In that battle, you watched some units rise to become elite, only to die in the next turn. Again, dramatic. Story-telling at the unit level -- this, as much as the algorhythm behind it, makes it a better battle system than previous incarnations -- but remember you are also "romantic-minded" -- as opposed to "classical-minded" (read Robert Persig) -- player of Civ. In short, you are not as interested in math, in process or form (which are all essential and interesting), as you are interested in the QUALITY of the experience and nuance of the game -- you want to be as foolishly involved in Civ as you are intellectually involved, if not moreso. You want to play, to pretend. And you find that while Civ 3 has faults emerging that bother even your romantic sensibilites (more below) it also invites you to play and pretend more than any previous Civ game, and you have played them all.
You have yet to see a single Great Leader emerge (you flip to the Civolepedia once or twice -- which is flipped to with impressive ease in this game, btw -- to remind yourself what such an event as getting a Great Leader would entail) and you expect it would be thrilling to come back and fight this battle again with an army.

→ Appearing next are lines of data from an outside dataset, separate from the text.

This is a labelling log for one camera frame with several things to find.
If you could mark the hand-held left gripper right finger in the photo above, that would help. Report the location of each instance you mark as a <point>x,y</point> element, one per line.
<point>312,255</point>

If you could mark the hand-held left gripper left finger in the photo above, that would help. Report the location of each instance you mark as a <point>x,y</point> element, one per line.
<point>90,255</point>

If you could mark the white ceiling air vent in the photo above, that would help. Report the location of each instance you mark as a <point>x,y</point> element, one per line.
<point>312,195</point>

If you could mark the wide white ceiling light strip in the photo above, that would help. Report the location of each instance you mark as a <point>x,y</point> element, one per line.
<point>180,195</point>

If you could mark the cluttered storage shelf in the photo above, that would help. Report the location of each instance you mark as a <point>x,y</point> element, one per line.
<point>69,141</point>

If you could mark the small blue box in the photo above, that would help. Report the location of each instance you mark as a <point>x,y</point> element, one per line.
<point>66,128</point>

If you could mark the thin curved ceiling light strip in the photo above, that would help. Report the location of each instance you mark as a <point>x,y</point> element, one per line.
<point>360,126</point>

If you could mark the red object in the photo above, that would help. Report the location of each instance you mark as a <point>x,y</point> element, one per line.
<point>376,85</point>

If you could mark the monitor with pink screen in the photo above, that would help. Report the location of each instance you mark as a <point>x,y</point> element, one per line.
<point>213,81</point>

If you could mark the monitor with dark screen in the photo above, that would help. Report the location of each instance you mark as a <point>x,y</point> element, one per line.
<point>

Most of the map is known to you now, and sometimes you miss the little map within the city window that showed you where in the world you were. It's easy to get lost when you manually move from city to city staying within the city window for each.
And you are in the city window because you know you are up against the Russian Cossack unit. Your strategy is to play defense. Defeat them with your as-yet-non-existent English Man-O-War fleet before they ever reach your shores. Not a bad 1st half strategy -- in Civ 3 you can play your advantage and hope you have the edge on the other guy's advantage -- i.e., my unique unit will hopefully be better than his in this unique situation. Over all, the balance between the unique units impresses you. One thing that bothers you as you set your production queues for Man-O-War is that you cannot delete certain items from being in said queue. You notice it is still possible to build a warrior in the mid-nineteenth century, and that is fine, the governor can take care of what you want to build, but the governor control is inexplicably un-intuitive -- adjusting the governor in Civ 3 is a little bit like playing that card game trick where you figure out which card belongs to the other guy by eliminating everything BUT the card you're looking for -- and here you as often get the governors to give you what you want by telling them what you don't want. You ought to be able to get things done right there in the production window of your city screen by deleting obsolete units from the pool of choices.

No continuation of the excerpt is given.